# [DESCRIPTION OF THE TASK]
Your response should contain each line of the data that includes "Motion".
╭─ INFORMATION SUPPLIED
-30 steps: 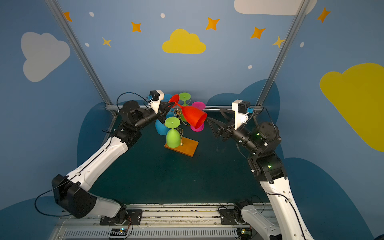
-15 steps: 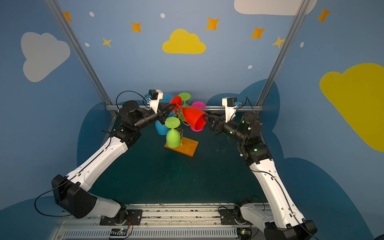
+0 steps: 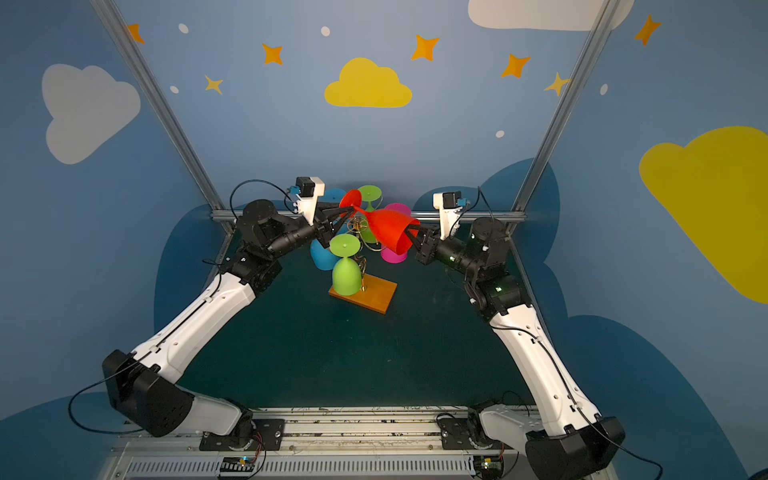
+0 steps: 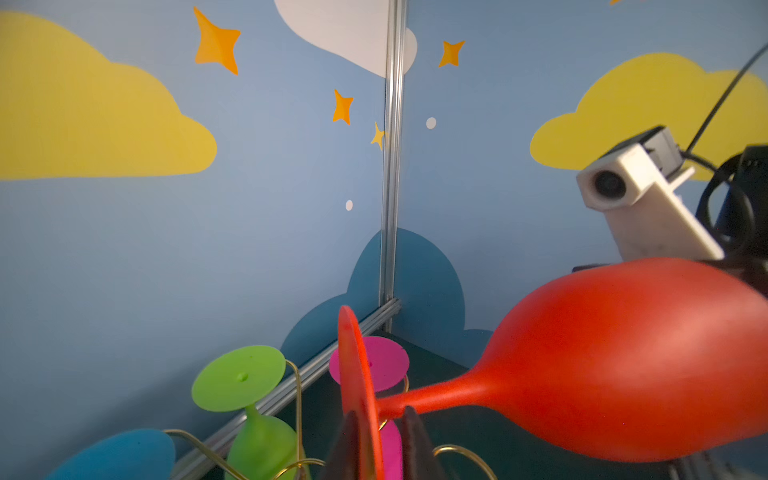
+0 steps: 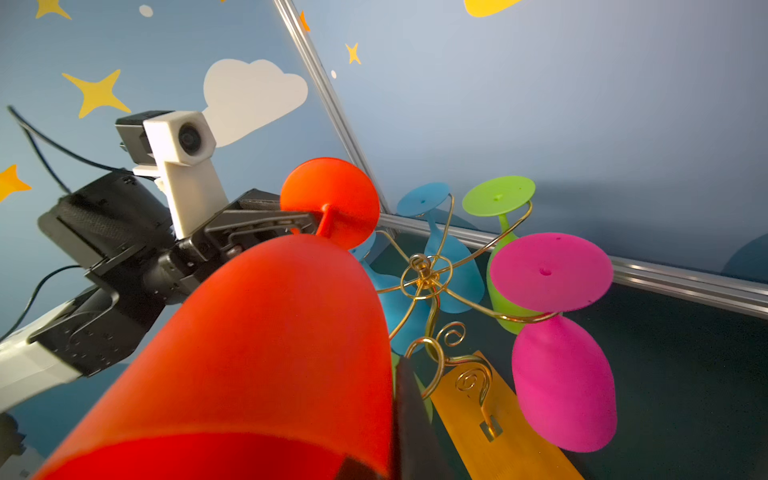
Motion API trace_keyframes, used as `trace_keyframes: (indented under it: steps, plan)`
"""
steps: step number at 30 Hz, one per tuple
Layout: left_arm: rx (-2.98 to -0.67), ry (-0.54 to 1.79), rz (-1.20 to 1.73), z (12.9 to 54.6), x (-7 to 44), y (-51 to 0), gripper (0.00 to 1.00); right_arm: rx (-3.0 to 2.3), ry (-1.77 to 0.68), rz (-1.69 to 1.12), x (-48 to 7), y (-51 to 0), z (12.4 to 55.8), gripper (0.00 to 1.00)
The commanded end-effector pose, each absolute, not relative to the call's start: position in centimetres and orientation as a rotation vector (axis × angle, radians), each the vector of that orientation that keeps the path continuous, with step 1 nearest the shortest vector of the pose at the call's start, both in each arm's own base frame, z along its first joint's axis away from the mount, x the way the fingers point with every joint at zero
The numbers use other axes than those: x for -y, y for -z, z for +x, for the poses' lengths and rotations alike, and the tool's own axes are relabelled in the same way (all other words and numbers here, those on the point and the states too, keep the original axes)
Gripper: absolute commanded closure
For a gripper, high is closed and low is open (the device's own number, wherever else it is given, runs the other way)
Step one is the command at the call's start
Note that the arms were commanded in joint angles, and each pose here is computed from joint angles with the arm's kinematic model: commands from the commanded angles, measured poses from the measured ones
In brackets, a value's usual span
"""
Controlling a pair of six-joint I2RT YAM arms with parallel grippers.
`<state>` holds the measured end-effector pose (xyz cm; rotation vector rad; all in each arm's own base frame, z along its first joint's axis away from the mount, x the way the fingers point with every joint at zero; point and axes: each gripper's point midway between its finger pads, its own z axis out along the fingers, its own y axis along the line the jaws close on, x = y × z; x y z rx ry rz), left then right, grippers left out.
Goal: Take the wine glass off the wine glass rack
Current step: 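Close right gripper on red glass bowl while left gripper releases foot and withdraws, then lower the red glass with the right gripper upright onto the table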
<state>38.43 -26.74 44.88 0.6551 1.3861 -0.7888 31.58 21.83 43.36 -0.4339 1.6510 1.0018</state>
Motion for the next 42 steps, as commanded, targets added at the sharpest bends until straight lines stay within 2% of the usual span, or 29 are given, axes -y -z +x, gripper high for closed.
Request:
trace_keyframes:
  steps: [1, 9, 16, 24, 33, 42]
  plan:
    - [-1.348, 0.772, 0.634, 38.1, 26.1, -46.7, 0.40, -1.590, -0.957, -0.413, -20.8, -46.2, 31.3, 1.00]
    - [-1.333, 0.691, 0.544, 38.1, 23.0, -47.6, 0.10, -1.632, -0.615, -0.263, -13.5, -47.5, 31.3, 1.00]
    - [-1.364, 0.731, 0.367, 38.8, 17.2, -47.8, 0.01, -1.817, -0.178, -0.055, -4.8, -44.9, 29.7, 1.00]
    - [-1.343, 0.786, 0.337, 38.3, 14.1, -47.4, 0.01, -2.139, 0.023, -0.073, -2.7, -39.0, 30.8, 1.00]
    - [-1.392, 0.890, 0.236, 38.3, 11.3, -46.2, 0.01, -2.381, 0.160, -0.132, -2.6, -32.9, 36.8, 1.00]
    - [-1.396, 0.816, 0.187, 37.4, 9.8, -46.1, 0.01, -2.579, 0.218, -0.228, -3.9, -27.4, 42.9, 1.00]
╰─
# [SOLUTION BELOW]
Motion API trace_keyframes, used as `trace_keyframes: (indented under it: steps, plan)`
Motion for the next 42 steps, as commanded, targets added at the sharpest bends until straight lines stay within 2% of the usual span, or 29 are given, axes -y -z +x, gripper high for closed.

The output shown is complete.